The order comes as the state is seeing another surge of COVID cases and as hospitals have been taxed due to staffing shortages and sicker patients who delayed care early in the pandemic.
“The current strain on hospital capacity is due to longer than average hospital stays and significant workforce shortages, separate and apart from the challenges brought on by COVID,” said Secretary of Health and Human Services Marylou Sudders in a statement. “COVID hospitalizations in Massachusetts remain lower than almost every other state in the nation, but the challenges the healthcare system faces remain, and this order will ensure hospitals can serve all residents, including those who require treatment for COVID-19.”
The order, which goes into effect November 29, is more targeted than the blanket ban on elective procedures that the governor put in place at the beginning of the COVID pandemic. Under the latest order, the Department of Public Health will set a capacity threshold for individual hospitals and health care systems for both medical-surgical and intensive care beds. The threshold will be set at roughly 85 percent of the beds available. If a hospital exceeds that threshold, the restrictions will go into effect and the hospital will have to reduce the number of non-essential, non-urgent procedures it performs by 30 percent compared to its average pre-COVID volume. A hospital will remain exempt from the restrictions as long as it maintains its capacity without having to transfer patients elsewhere.
Non-urgent procedures are defined as those that are scheduled in advance and can be delayed without adversely affecting the patient’s health.Baker officials said in a press release that the capacity limit is necessary to ensure hospitals have enough inpatient capacity to meet the need for immediate, urgent health care. Hospitals are now operating at around 90 percent capacity statewide, and hospitalization rates generally increase by 10 percent between late November and January.
While Massachusetts is experiencing another surge of COVID patients, hospitals are not being strained by COVID itself, likely because vaccines have proven effective against serious illness. Today, there are 708 COVID patients in hospitals in Massachusetts and 143 in intensive care units. That compares to more than 3,500 patients with COVID hospitalized daily at the start of the pandemic in April 2020 and more than 2,000 patients a day last winter.

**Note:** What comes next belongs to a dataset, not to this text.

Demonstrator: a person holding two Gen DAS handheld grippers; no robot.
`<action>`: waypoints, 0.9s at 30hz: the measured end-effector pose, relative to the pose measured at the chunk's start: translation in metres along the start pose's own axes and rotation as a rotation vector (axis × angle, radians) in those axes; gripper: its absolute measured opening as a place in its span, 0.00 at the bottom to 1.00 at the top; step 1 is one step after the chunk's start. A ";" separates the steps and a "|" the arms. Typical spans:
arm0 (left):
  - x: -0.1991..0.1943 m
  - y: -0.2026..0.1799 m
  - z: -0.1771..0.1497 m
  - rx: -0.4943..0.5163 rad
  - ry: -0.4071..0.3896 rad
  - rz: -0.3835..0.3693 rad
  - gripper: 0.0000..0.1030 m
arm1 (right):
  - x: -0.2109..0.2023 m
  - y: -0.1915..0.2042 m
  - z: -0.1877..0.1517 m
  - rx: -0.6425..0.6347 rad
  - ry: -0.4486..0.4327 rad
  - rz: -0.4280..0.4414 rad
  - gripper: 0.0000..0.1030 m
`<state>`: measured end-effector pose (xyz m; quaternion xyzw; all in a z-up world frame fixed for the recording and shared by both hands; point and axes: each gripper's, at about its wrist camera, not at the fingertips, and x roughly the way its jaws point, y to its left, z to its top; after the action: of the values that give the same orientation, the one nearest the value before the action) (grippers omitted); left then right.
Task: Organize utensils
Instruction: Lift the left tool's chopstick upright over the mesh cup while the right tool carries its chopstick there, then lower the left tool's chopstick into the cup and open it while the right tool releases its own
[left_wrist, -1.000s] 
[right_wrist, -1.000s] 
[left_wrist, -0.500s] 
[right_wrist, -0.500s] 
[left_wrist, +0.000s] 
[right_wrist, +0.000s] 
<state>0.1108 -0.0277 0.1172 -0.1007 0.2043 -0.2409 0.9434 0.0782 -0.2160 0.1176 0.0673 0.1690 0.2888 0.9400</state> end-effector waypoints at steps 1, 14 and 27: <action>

But staffing has become constrained as health care clinicians become burned out over the long pandemic, and some cannot work due to illness, childcare, non-compliance with a vaccine mandate, or other issues. Labor shortages in various industries may have led to some clinicians switching jobs. In central Massachusetts, a lengthy nurses’ strike at St. Vincent Hospital has led to the closure of beds. According to the Baker administration, 500 beds have been closed due to staffing shortages during the pandemic.
In addition, the state’s blanket prohibition on providing non-emergency care early in the pandemic combined with fear about exposure to COVID led many people to delay seeking needed medical care. Hospitals have been reporting that patients are now sicker by the time they arrive and many require longer hospital stays and more complex care.
Health care experts say there is typically an influx of patients in the winter. This year, there could also be a rise in COVID due to holiday gatherings.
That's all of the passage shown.